* _COLLECTED DATA_:

- Opening Delimiter -

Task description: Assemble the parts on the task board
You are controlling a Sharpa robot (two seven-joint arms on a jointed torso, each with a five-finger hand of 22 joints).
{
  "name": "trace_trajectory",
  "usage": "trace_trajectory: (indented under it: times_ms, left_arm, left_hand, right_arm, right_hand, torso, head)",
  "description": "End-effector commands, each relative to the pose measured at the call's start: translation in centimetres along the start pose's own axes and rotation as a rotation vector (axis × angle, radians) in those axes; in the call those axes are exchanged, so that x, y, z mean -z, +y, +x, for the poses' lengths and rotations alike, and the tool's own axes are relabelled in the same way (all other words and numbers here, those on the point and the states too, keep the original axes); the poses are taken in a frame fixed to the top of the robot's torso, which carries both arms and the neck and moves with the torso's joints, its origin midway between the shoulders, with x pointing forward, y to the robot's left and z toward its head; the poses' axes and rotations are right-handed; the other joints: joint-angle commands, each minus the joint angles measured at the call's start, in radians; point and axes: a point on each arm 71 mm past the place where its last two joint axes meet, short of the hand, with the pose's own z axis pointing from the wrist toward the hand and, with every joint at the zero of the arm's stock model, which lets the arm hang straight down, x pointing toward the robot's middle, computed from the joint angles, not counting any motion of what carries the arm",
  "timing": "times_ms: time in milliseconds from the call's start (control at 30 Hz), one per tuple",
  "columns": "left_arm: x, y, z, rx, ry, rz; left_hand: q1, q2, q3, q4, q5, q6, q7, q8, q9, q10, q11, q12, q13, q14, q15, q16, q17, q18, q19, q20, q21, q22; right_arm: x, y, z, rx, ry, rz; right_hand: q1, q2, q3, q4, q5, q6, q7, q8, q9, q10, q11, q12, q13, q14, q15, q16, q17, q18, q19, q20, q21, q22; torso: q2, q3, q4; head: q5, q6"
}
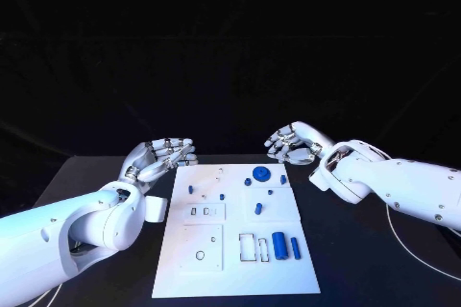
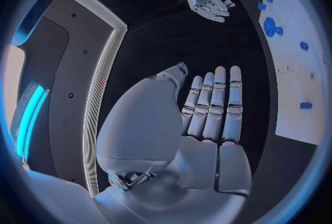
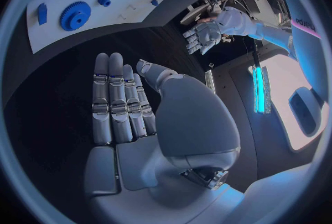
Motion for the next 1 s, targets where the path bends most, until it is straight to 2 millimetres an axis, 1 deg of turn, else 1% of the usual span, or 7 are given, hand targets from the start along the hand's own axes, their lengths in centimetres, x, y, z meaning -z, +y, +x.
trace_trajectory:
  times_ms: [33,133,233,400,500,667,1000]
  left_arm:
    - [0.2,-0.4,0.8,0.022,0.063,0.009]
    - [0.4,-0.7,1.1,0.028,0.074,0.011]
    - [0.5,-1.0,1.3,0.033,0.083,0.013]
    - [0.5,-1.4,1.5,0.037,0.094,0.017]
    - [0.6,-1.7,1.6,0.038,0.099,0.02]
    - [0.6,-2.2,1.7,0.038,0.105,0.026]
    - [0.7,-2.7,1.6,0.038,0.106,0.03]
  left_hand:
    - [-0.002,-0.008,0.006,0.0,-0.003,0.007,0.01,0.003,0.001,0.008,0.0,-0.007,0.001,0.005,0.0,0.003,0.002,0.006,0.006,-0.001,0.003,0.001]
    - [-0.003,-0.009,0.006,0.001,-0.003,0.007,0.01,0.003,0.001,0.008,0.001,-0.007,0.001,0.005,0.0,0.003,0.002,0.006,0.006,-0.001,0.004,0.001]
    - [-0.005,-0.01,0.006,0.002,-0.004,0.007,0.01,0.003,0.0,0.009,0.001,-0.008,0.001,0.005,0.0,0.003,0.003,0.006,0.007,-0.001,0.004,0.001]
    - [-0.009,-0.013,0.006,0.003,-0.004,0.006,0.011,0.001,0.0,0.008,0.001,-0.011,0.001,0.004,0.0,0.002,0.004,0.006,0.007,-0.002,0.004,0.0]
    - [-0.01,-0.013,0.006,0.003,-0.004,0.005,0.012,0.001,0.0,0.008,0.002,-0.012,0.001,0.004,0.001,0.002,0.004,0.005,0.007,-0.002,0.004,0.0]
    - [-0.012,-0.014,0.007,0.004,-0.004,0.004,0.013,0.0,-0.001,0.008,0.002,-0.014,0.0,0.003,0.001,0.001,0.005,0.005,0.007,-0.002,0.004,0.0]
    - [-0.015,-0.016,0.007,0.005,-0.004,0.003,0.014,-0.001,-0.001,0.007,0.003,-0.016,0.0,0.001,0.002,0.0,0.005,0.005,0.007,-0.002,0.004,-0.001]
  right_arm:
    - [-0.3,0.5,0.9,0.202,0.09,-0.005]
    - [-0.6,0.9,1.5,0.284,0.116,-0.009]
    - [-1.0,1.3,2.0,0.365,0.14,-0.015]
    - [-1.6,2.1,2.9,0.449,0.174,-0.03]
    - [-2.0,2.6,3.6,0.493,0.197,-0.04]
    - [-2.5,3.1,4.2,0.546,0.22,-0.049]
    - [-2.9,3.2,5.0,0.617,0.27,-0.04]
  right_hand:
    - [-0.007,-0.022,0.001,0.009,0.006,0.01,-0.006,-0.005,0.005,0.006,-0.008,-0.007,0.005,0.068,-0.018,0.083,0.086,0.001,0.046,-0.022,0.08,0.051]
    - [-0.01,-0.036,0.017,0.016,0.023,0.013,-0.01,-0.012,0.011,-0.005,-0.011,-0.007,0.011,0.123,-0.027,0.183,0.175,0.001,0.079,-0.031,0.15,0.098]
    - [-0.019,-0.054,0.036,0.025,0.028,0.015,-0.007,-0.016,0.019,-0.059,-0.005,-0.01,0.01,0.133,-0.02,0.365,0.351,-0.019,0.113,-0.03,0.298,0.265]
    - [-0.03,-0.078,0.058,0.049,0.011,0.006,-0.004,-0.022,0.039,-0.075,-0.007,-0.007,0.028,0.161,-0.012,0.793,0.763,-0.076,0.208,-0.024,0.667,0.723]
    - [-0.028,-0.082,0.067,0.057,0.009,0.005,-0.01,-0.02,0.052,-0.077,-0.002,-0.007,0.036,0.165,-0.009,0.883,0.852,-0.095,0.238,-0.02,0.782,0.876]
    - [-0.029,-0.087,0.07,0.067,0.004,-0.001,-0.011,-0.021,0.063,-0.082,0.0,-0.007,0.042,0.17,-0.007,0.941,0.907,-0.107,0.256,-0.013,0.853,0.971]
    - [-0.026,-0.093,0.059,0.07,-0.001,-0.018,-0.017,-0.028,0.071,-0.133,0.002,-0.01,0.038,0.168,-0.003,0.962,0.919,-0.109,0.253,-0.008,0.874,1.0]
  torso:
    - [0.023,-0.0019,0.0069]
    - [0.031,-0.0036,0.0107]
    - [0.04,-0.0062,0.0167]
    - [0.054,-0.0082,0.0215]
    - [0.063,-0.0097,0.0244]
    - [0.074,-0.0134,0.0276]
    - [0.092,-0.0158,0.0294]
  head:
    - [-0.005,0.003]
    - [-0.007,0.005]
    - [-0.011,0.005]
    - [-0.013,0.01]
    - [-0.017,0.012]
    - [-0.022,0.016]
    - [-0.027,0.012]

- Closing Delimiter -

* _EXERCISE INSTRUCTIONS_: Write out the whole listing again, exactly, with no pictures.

* _RESPONSE TO THIS EXERCISE_:
Task description: Assemble the parts on the task board
You are controlling a Sharpa robot (two seven-joint arms on a jointed torso, each with a five-finger hand of 22 joints).
{
  "name": "trace_trajectory",
  "usage": "trace_trajectory: (indented under it: times_ms, left_arm, left_hand, right_arm, right_hand, torso, head)",
  "description": "End-effector commands, each relative to the pose measured at the call's start: translation in centimetres along the start pose's own axes and rotation as a rotation vector (axis × angle, radians) in those axes; in the call those axes are exchanged, so that x, y, z mean -z, +y, +x, for the poses' lengths and rotations alike, and the tool's own axes are relabelled in the same way (all other words and numbers here, those on the point and the states too, keep the original axes); the poses are taken in a frame fixed to the top of the robot's torso, which carries both arms and the neck and moves with the torso's joints, its origin midway between the shoulders, with x pointing forward, y to the robot's left and z toward its head; the poses' axes and rotations are right-handed; the other joints: joint-angle commands, each minus the joint angles measured at the call's start, in radians; point and axes: a point on each arm 71 mm past the place where its last two joint axes meet, short of the hand, with the pose's own z axis pointing from the wrist toward the hand and, with every joint at the zero of the arm's stock model, which lets the arm hang straight down, x pointing toward the robot's middle, computed from the joint angles, not counting any motion of what carries the arm",
  "timing": "times_ms: time in milliseconds from the call's start (control at 30 Hz), one per tuple",
  "columns": "left_arm: x, y, z, rx, ry, rz; left_hand: q1, q2, q3, q4, q5, q6, q7, q8, q9, q10, q11, q12, q13, q14, q15, q16, q17, q18, q19, q20, q21, q22; right_arm: x, y, z, rx, ry, rz; right_hand: q1, q2, q3, q4, q5, q6, q7, q8, q9, q10, q11, q12, q13, q14, q15, q16, q17, q18, q19, q20, q21, q22; torso: q2, q3, q4; head: q5, q6"
}
Motion for the next 1 s, targets where the path bends most, until it is straight to 2 millimetres an axis, 1 deg of turn, else 1% of the usual span, or 7 are given, hand targets from the start along the hand's own axes, their lengths in centimetres, x, y, z meaning -z, +y, +x.
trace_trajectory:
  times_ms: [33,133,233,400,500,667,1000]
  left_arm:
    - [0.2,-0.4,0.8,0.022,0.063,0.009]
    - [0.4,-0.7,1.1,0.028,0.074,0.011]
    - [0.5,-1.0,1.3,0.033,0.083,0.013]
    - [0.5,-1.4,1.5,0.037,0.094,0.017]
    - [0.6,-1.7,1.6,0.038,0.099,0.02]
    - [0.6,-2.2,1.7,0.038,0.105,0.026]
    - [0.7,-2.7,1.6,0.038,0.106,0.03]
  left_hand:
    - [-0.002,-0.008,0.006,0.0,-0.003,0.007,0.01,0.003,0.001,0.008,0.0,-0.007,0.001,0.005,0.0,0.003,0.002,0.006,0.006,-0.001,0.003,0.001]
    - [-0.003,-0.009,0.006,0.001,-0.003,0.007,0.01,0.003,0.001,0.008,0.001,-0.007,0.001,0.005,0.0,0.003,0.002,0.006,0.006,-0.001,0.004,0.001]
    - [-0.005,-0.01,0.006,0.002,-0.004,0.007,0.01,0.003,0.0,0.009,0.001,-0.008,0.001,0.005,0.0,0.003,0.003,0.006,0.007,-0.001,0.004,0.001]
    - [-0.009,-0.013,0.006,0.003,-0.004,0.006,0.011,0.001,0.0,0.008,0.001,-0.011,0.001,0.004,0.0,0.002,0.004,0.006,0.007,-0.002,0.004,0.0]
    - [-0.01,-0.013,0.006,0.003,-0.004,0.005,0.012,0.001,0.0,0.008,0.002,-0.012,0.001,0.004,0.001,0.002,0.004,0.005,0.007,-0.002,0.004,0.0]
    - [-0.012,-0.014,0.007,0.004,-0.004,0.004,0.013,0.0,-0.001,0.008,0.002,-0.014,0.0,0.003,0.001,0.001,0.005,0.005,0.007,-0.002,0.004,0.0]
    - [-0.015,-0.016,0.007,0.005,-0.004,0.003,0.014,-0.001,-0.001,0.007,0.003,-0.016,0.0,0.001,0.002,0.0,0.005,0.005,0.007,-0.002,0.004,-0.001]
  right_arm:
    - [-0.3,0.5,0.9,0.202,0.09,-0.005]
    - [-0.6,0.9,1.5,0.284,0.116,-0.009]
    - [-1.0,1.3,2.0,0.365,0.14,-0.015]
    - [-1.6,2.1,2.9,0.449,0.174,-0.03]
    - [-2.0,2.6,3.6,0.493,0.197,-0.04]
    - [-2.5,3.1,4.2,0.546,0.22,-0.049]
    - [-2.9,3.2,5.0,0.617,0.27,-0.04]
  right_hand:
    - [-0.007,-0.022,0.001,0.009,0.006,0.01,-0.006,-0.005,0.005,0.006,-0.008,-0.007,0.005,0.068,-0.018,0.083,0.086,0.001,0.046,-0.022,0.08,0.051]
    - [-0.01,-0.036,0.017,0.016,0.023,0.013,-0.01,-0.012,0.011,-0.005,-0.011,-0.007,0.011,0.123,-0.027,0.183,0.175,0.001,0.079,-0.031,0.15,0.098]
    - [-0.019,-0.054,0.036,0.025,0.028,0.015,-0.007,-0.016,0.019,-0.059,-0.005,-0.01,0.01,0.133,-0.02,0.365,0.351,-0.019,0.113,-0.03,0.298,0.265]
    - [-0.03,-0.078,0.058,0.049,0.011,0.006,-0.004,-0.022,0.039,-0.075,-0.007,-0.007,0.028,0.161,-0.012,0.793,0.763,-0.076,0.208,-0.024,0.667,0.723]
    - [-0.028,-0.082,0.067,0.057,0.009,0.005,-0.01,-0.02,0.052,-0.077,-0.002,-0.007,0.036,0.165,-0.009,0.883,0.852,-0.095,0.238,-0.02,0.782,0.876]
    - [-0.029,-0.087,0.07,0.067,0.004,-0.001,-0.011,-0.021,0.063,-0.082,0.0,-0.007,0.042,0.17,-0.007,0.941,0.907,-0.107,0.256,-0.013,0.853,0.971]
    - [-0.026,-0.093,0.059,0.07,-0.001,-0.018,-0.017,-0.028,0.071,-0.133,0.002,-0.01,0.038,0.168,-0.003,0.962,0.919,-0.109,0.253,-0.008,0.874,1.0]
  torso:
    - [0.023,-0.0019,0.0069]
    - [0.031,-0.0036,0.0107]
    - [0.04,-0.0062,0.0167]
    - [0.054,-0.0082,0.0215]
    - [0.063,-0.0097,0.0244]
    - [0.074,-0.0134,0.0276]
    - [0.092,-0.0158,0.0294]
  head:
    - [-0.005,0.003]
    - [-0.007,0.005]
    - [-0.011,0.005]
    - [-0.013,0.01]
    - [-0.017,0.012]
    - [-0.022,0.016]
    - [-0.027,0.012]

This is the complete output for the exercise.